**PROBLEM DETAILS:**
Output the entire listing that follows verbatim.

**INPUT DATA:**

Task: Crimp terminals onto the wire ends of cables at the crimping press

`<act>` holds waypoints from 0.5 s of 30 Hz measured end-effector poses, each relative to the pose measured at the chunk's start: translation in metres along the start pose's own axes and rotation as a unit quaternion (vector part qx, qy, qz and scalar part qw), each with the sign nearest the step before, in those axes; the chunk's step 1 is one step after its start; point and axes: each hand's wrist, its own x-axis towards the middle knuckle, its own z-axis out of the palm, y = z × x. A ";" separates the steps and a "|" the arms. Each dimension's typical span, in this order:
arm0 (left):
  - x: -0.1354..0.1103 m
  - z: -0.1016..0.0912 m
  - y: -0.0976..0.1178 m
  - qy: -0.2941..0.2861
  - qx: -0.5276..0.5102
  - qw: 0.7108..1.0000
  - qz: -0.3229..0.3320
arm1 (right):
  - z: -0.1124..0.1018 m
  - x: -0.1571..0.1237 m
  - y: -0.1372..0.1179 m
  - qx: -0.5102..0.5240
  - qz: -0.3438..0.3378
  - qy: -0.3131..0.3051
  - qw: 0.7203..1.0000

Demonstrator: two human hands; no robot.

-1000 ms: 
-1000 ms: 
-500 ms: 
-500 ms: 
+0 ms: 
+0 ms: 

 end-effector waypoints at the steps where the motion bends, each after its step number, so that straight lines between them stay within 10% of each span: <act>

**SOLUTION FOR THIS EXERCISE:**
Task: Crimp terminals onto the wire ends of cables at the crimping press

`<act>` holds waypoints from 0.5 s of 30 Hz measured end-effector poses, each relative to the pose measured at the chunk's start: translation in metres along the start pose's own axes and rotation as a unit quaternion (vector part qx, qy, qz and scalar part qw), each with the sign nearest the step before, in those axes; the chunk's step 1 is one step after its start; point and axes: each hand's wrist, its own x-axis towards the middle knuckle, its own z-axis out of the palm, y = z × x. A ";" separates the steps and a "|" the arms. Each dimension's typical span, in this order:
arm0 (left):
  - x: -0.1354..0.1103 m
  - z: -0.1016..0.0912 m
  - y: -0.0976..0.1178 m
  - qy: -0.2941..0.2861
  - qx: -0.5276..0.5102
  - qw: 0.7108..1.0000
  - qz: -0.3229..0.3320
arm1 (right):
  - z: -0.1124..0.1018 m
  - x: -0.1571..0.1237 m
  - y: -0.1372..0.1179 m
  - qx: -0.5102..0.5240
  - qz: -0.3438..0.3378
  - qy: -0.3131..0.3051
  - qw: 0.7203..1.0000

Demonstrator: two human hands; no robot.

-1000 ms: 
-1000 ms: 
-500 ms: 
-500 ms: 
+0 ms: 
+0 ms: 

 end-effector waypoints at the steps where the motion bends, each after its step number, so that straight lines between them stay within 10% of each span: <act>

This completes the output for the exercise.